Building Docker Image
Manual Build
Once the `Dockerfile’ is created, the docker image can be built. The following describes how to build a docker image manually. Manual building can be useful for debugging the build process.
To build a docker image locally, you need a machine running Linux with docker installed. To install docker, follow the instructions for your Linux distribution, usually docker-ce
is the right package. You may need to become a member of the docker
group to be able to use docker.
Put the Dockerfile
in a directory, e.g. mydocker
, and run the following, replacing repo/name:tag
with the correct name and tag
docker build -t repo/name:tag mydocker
If the build was successful, the image is built locally and needs to be pushed to a registry. If you are not logged in to the registry, issue docker login registry', replacing
registry’ with the real registry name.
docker push repo/name:tag
The `repo/name:tag’ must be exactly the same as in the build case.
Automated Build
Automated build can be done using a CI/CD pipeline. The build is done using the runner component which is part of many github/gitlab installations. You can use gitlab.ics.muni.cz, see GitLab Containers how to do it. This gitlab also provides docker registry, so once built image can be stored here for use from Kubernetes. The registry is public or private depending on the project settings, see GitLab Containers.

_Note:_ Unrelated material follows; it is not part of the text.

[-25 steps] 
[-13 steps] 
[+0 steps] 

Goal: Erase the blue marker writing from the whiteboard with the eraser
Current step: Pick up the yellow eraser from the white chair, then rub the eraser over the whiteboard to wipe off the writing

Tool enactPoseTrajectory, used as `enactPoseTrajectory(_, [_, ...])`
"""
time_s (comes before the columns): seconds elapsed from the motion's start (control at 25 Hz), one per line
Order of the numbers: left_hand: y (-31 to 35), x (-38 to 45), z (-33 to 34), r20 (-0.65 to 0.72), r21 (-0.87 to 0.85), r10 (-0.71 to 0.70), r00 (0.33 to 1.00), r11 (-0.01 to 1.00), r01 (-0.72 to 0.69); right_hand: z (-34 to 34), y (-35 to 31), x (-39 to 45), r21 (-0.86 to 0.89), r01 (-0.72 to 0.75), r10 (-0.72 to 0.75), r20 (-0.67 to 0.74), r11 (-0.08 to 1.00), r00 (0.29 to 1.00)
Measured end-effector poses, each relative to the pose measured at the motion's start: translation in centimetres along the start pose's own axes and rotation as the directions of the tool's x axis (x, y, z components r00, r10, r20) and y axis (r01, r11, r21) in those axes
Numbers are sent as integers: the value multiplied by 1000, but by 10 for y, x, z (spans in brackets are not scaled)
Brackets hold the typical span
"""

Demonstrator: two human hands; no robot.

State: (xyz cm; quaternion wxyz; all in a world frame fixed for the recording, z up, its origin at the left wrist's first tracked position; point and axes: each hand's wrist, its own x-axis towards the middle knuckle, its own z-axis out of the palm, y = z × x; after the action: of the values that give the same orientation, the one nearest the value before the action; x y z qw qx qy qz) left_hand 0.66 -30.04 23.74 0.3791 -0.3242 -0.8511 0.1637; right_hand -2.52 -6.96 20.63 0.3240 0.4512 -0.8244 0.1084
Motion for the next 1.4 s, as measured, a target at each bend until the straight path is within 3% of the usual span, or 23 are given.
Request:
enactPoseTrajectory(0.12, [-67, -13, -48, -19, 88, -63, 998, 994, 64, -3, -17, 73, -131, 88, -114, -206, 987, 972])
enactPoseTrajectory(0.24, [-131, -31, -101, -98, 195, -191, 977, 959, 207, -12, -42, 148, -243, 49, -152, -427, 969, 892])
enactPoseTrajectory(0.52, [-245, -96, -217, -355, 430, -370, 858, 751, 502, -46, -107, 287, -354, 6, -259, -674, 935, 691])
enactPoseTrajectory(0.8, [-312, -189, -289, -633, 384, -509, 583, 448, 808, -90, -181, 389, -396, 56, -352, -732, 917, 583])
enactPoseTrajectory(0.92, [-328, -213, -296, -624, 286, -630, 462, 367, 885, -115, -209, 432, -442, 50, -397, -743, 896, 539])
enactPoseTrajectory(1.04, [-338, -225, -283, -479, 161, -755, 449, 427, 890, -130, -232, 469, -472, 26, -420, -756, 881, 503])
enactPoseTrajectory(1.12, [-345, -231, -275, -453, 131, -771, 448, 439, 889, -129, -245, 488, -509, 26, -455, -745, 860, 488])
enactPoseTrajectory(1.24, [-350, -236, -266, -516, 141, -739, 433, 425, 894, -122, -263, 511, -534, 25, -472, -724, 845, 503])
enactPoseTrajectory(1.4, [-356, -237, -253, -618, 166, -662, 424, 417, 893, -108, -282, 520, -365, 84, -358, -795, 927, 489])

The automated build can be slow, so it is not the best option for debugging the build process.
Running Docker Images
It can be useful to manually run the built image before running it on Kubernetes, for example to check that all files are in place, important directories are writable, and so on. Running it manually is fast and has no privilege restrictions. However, be careful about running unknown images on your machine. To run a docker image locally, you need a Linux machine with docker installed, see manual build above.
Running locally can also be useful for inspecting the image, for example, to get the UID
of the running user if it is not known, as the UID
may be needed for running in Kubernetes.
For testing purposes, you can run the Docker image using:
docker run -it --rm registry/name:tag command
This command will run the registry/name:tag
image and run the commend
inside it. You can add -u uid
to run the image as user uid
.
If the image used has ENTRYPOINT
set, the command
will not be executed, but will only be passed as an argument to the ENTRYPOINT
script. If you need to avoid execution, you can pass the --entrypoint /bin/bash
option to docker run
. However, not all images have /bin/bash
or even /bin/sh
available. In such a case, you will need to rebuild the image and add/install bash
or sh
.
Pressing ctrl-c
or ctrl-d
will kill the running Docker image. All changes inside the container will be lost unless you use docker commit', see the [official docker documentation](https://docs.docker.com/develop/), in this case do not use the
–rm’ option which automatically removes terminated images.